● Work item
Return all the lines below exactly as written. Drop every picture.

● Available data
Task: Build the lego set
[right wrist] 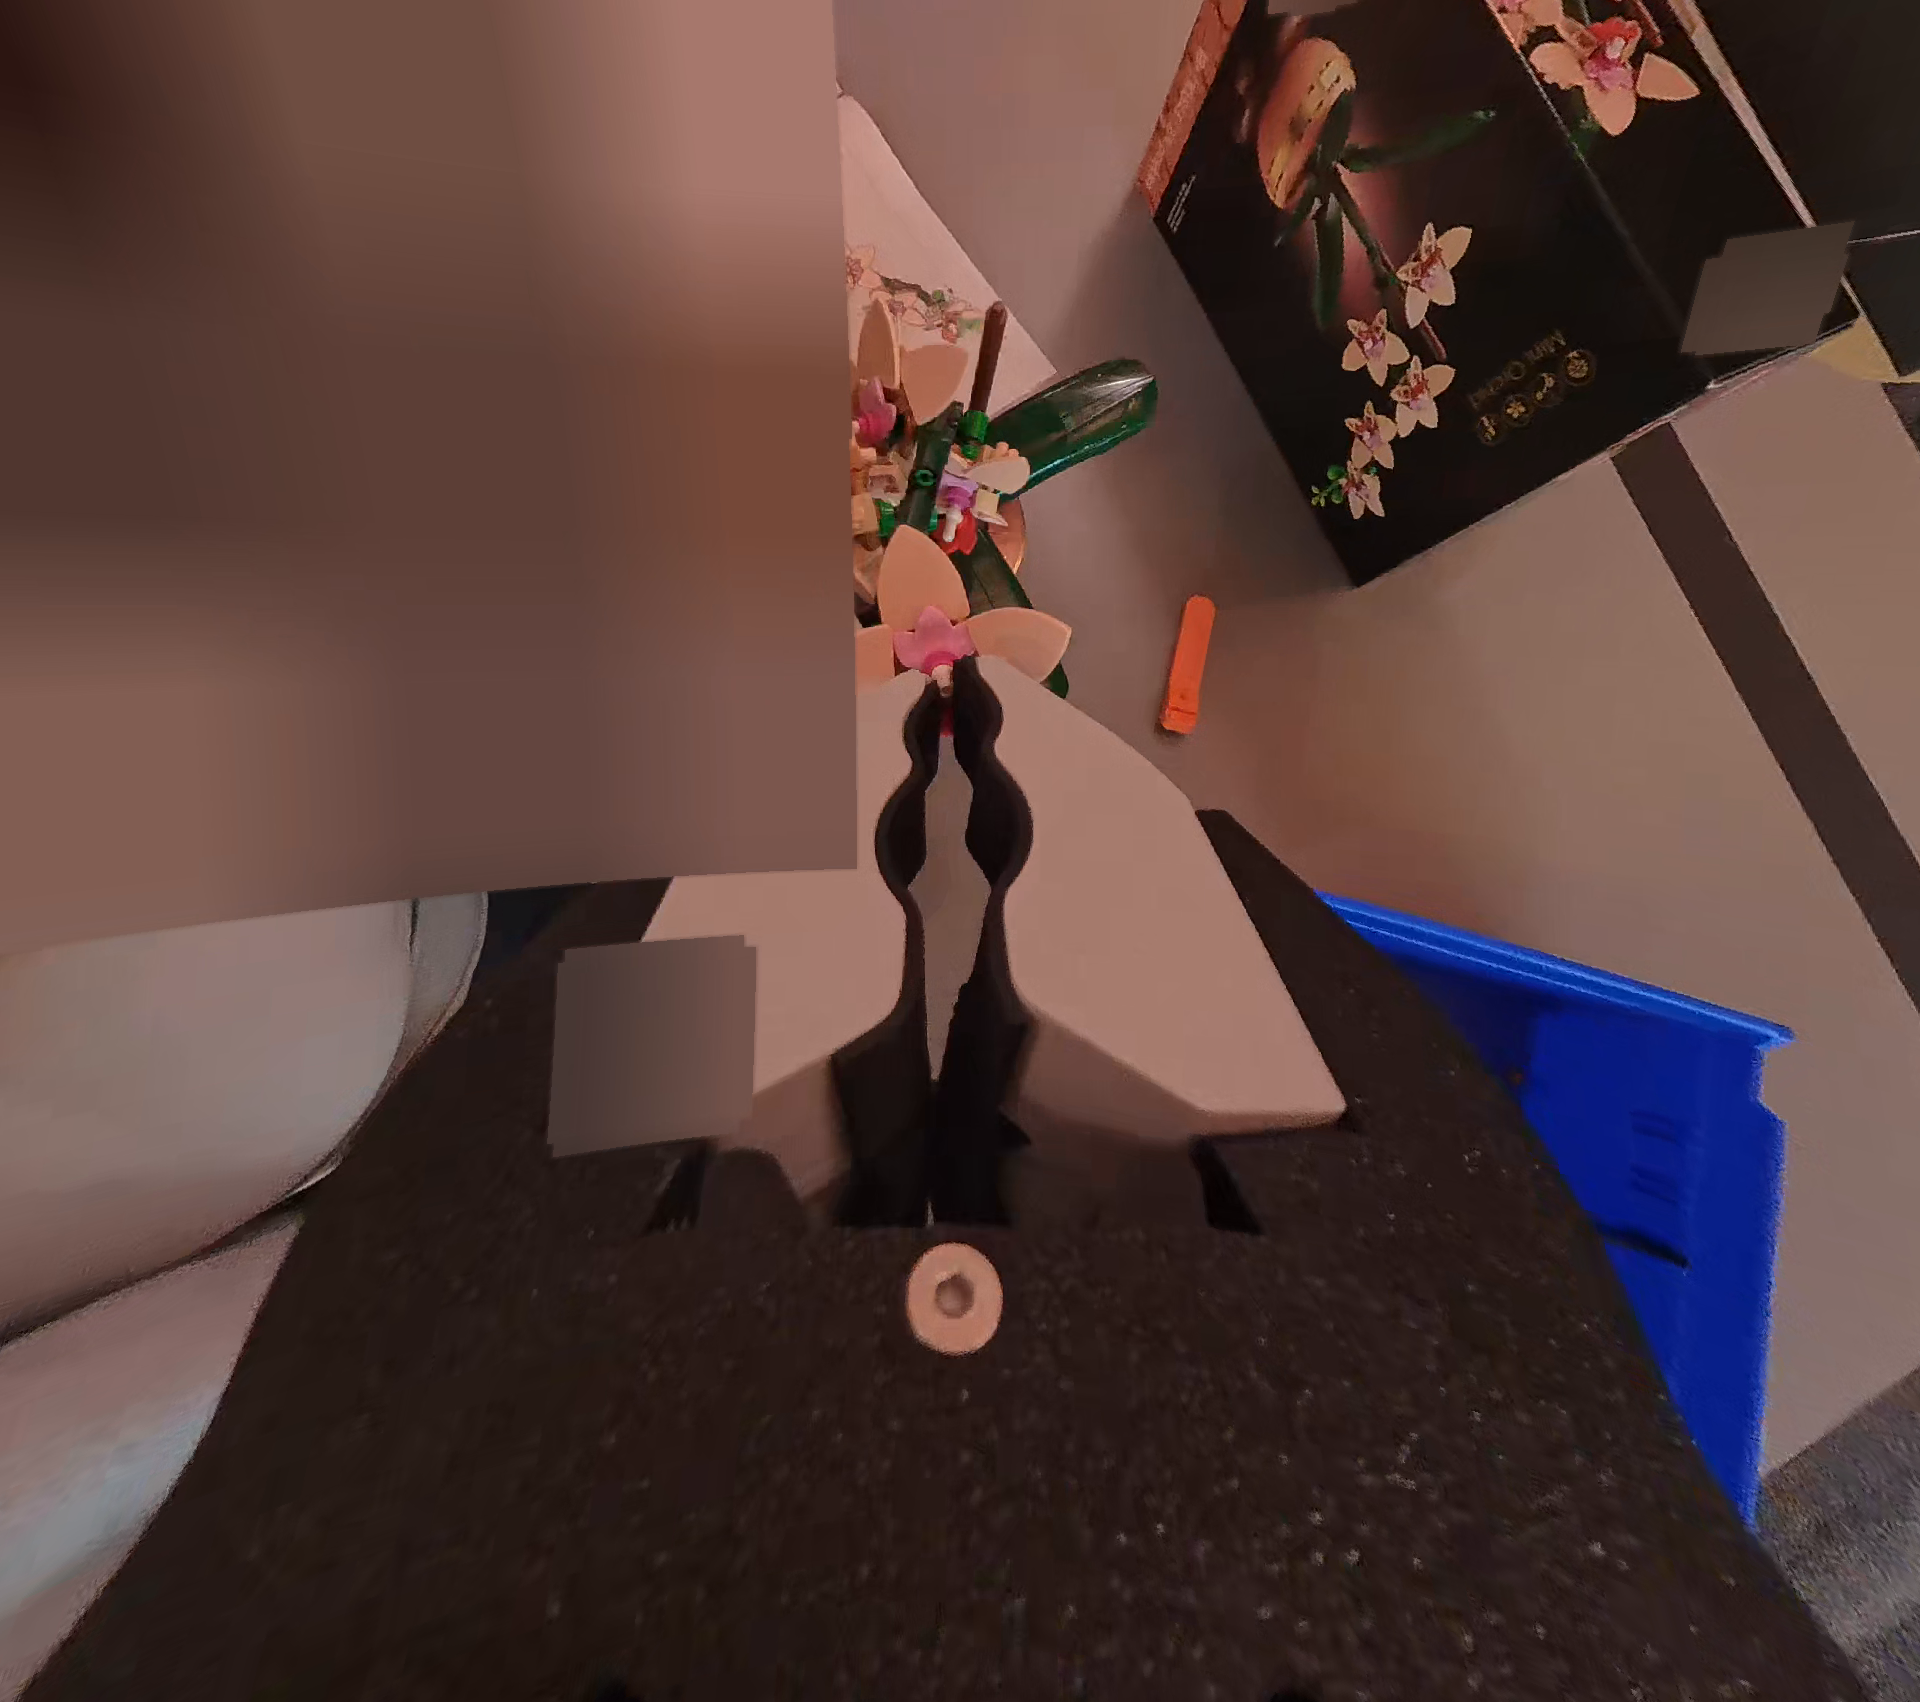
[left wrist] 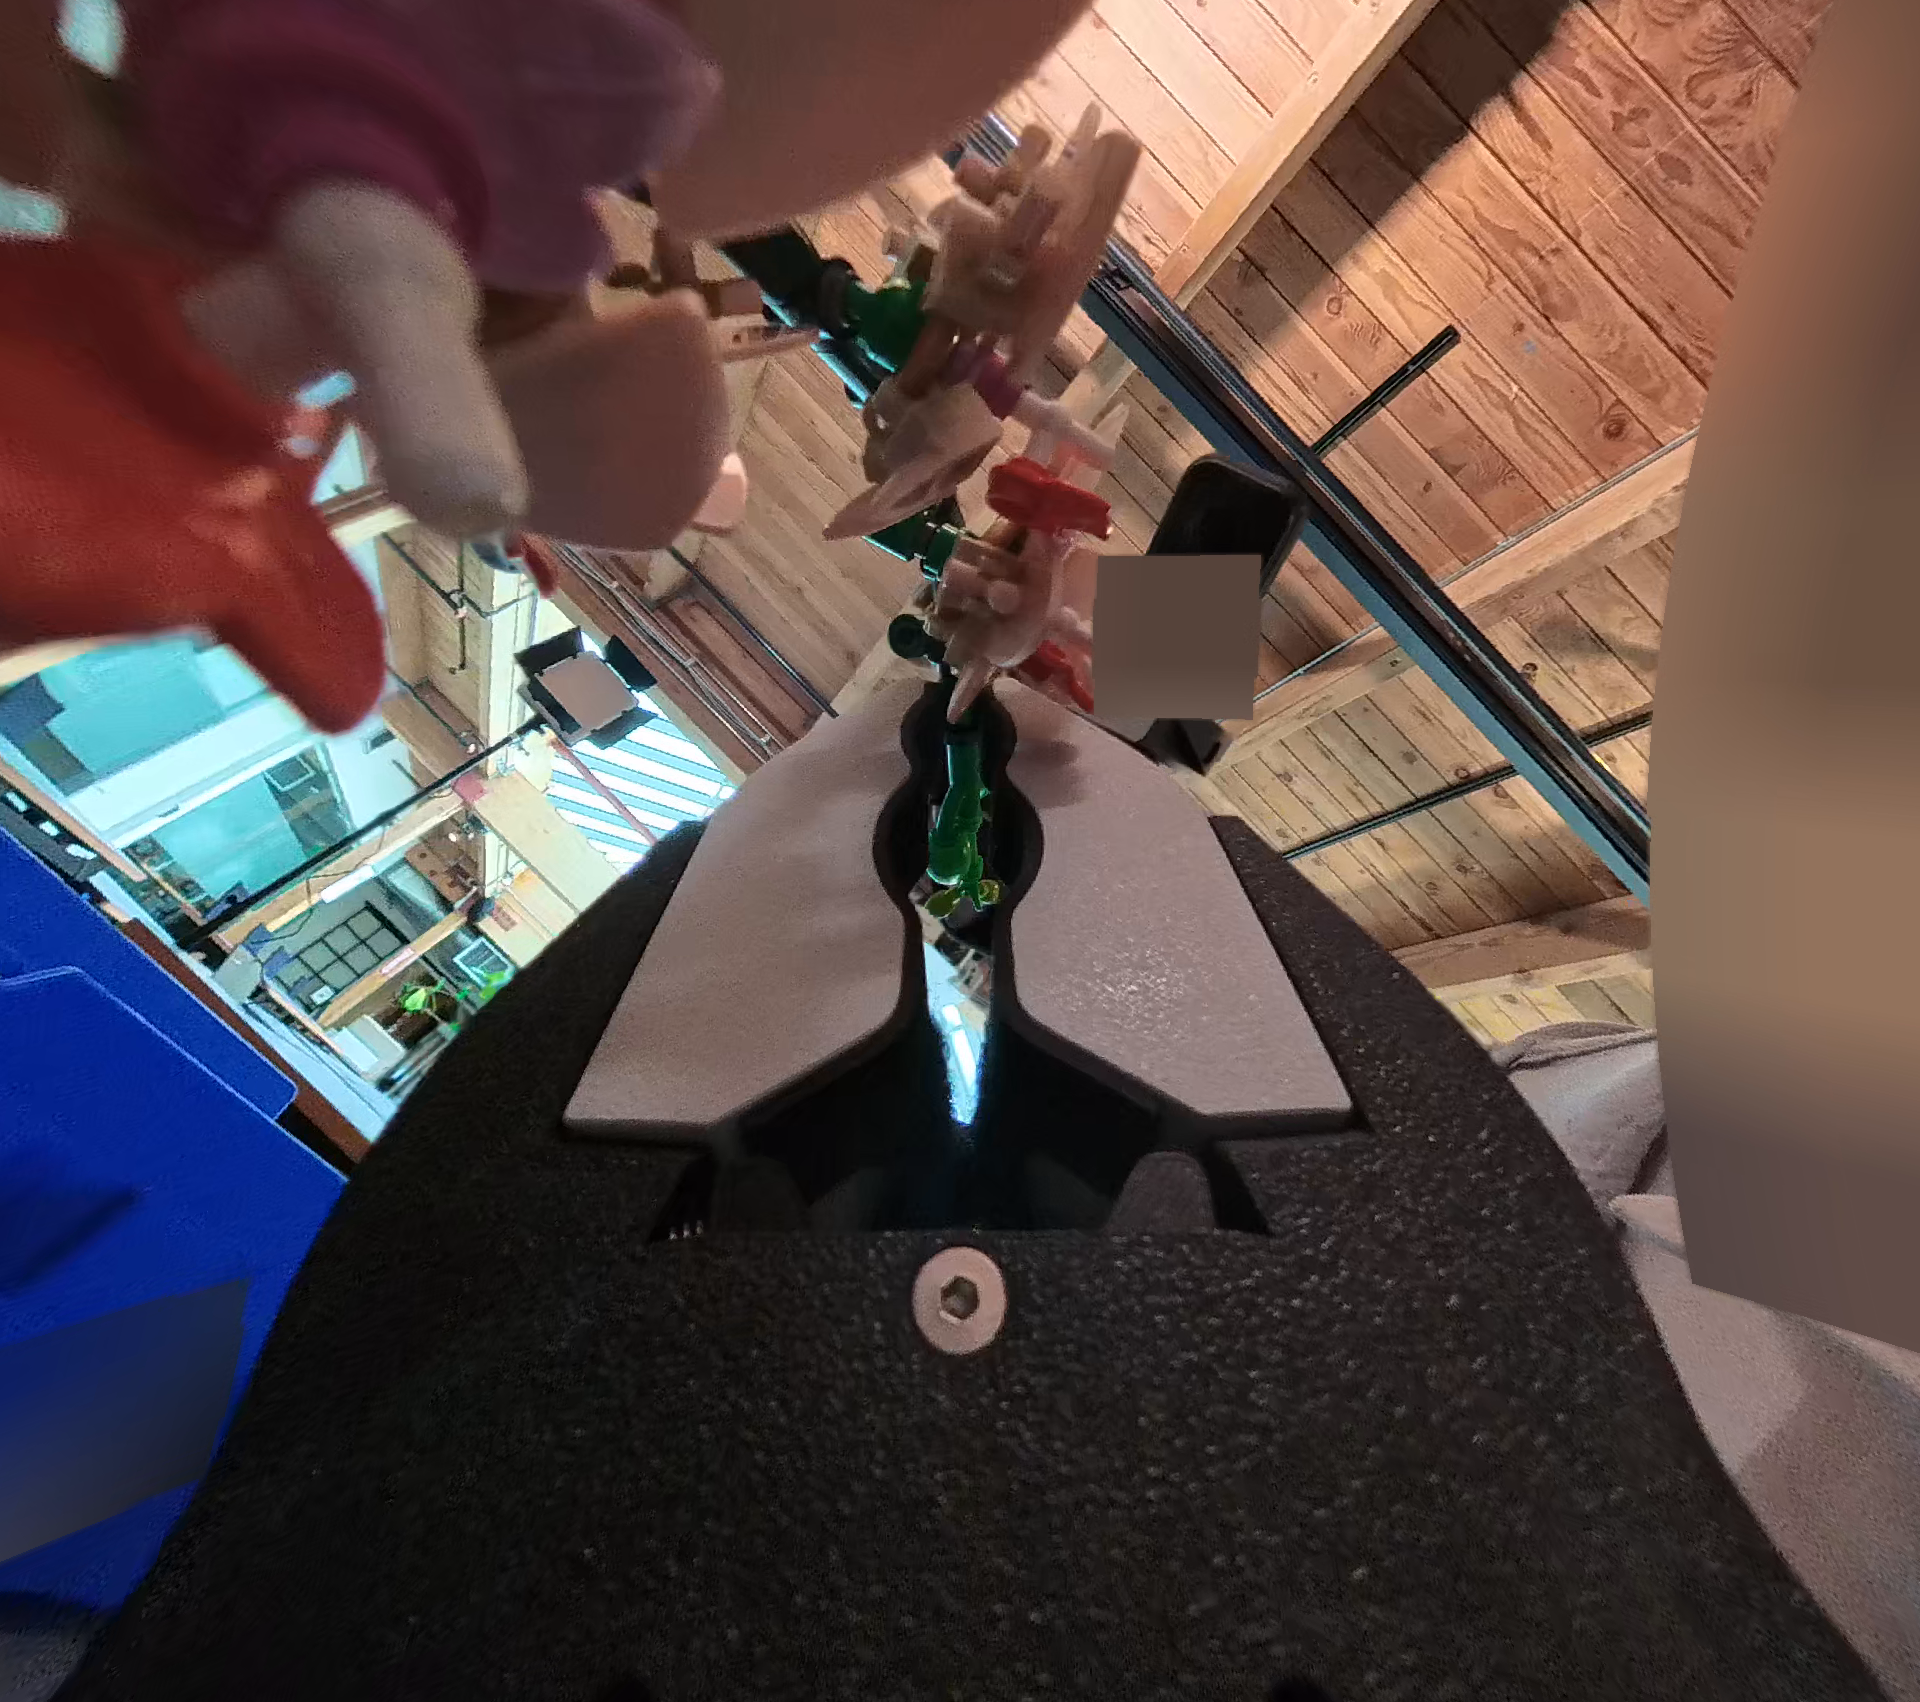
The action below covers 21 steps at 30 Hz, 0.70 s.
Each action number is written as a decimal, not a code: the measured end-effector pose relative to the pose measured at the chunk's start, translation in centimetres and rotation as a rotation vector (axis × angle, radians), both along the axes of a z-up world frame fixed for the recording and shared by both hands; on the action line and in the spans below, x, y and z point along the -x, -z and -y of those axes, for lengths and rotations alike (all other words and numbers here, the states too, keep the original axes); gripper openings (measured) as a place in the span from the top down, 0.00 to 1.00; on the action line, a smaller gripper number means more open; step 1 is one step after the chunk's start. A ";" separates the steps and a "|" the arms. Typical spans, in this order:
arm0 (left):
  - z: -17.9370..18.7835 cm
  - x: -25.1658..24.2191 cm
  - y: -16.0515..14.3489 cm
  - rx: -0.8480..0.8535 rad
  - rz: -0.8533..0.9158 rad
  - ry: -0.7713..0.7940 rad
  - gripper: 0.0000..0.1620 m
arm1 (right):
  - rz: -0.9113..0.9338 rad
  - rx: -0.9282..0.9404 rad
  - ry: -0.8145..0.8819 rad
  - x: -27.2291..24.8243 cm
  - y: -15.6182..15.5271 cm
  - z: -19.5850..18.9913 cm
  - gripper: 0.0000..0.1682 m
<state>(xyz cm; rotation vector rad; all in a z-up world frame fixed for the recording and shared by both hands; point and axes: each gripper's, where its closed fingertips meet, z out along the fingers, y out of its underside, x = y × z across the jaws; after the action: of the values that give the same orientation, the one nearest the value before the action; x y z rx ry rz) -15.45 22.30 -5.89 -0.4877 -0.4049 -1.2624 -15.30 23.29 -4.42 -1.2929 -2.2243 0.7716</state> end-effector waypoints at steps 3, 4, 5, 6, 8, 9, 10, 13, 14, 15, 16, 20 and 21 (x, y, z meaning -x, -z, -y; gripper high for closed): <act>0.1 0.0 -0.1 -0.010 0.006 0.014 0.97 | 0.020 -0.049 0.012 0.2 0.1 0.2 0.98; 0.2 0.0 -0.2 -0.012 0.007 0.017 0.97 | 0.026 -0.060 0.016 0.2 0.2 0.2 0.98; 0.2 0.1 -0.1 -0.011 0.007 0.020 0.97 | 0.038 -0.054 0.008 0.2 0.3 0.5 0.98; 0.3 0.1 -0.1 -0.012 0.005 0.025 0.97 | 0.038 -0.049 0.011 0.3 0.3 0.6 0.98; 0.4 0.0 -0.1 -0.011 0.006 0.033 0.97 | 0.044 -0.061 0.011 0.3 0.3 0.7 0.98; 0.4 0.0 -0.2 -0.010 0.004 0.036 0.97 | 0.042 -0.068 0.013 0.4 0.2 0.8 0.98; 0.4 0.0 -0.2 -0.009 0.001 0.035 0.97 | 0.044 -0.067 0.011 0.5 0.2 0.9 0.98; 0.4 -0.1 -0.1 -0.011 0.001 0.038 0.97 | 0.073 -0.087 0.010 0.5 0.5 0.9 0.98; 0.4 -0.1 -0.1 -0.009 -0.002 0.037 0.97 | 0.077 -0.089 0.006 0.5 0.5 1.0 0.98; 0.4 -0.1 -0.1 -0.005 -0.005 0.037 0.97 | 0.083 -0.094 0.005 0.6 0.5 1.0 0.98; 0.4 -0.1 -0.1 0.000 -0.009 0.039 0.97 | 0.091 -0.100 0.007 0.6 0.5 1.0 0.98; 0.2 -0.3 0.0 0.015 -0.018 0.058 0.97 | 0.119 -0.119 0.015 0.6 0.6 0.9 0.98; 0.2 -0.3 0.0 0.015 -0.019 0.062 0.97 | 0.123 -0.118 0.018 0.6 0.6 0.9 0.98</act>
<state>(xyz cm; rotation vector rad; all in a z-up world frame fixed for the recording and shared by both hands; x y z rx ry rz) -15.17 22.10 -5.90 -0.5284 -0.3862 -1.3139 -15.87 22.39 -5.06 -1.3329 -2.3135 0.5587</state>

● Written answer
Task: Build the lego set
[right wrist] 
[left wrist] 
The action below covers 21 steps at 30 Hz, 0.70 s.
Each action number is written as a decimal, not a code: the measured end-effector pose relative to the pose measured at the chunk's start, translation in centimetres and rotation as a rotation vector (axis × angle, radians), both along the axes of a z-up world frame fixed for the recording and shared by both hands; on the action line and in the spans below, x, y and z point along the -x, -z and -y of those axes, for lengths and rotations alike (all other words and numbers here, the states too, keep the original axes); gripper openings (measured) as a place in the span from the top down, 0.00 to 1.00; on the action line, a smaller gripper number means more open; step 1 is one step after the chunk's start. A ";" separates the steps and a "|" the arms. Typical spans, in this order:
arm0 (left):
  - z: -17.9370..18.7835 cm
  - x: -25.1658..24.2191 cm
  - y: -16.0515..14.3489 cm
  - rx: -0.8480..0.8535 rad
  - rz: -0.8533..0.9158 rad
  - ry: -0.7713..0.7940 rad
  - gripper: 0.0000..0.1620 m
arm1 (right):
  - rz: -0.9113..0.9338 rad
  - rx: -0.9282..0.9404 rad
  - ry: -0.8145..0.8819 rad
  - x: -27.2291..24.8243 cm
  - y: -15.6182..15.5271 cm
  - z: -19.5850..18.9913 cm
  - gripper: 0.0000..0.1682 m
<state>(xyz cm; rotation vector rad; all in a z-up world frame fixed for the recording and shared by both hands; point and axes: each gripper's, where its closed fingertips meet, z out along the fingers, y out of its underside, x = y × z across the jaws; after the action: of the values that give the same orientation, the one nearest the value before the action; x y z rx ry rz) -15.45 22.30 -5.89 -0.4877 -0.4049 -1.2624 -15.30 23.29 -4.42 -1.2929 -2.2243 0.7716</state> end-effector waypoints at steps 3, 4, 5, 6, 8, 9, 10, 13, 14, 15, 16, 20 and 21 (x, y, z meaning -x, -z, -y; gripper high for closed): <act>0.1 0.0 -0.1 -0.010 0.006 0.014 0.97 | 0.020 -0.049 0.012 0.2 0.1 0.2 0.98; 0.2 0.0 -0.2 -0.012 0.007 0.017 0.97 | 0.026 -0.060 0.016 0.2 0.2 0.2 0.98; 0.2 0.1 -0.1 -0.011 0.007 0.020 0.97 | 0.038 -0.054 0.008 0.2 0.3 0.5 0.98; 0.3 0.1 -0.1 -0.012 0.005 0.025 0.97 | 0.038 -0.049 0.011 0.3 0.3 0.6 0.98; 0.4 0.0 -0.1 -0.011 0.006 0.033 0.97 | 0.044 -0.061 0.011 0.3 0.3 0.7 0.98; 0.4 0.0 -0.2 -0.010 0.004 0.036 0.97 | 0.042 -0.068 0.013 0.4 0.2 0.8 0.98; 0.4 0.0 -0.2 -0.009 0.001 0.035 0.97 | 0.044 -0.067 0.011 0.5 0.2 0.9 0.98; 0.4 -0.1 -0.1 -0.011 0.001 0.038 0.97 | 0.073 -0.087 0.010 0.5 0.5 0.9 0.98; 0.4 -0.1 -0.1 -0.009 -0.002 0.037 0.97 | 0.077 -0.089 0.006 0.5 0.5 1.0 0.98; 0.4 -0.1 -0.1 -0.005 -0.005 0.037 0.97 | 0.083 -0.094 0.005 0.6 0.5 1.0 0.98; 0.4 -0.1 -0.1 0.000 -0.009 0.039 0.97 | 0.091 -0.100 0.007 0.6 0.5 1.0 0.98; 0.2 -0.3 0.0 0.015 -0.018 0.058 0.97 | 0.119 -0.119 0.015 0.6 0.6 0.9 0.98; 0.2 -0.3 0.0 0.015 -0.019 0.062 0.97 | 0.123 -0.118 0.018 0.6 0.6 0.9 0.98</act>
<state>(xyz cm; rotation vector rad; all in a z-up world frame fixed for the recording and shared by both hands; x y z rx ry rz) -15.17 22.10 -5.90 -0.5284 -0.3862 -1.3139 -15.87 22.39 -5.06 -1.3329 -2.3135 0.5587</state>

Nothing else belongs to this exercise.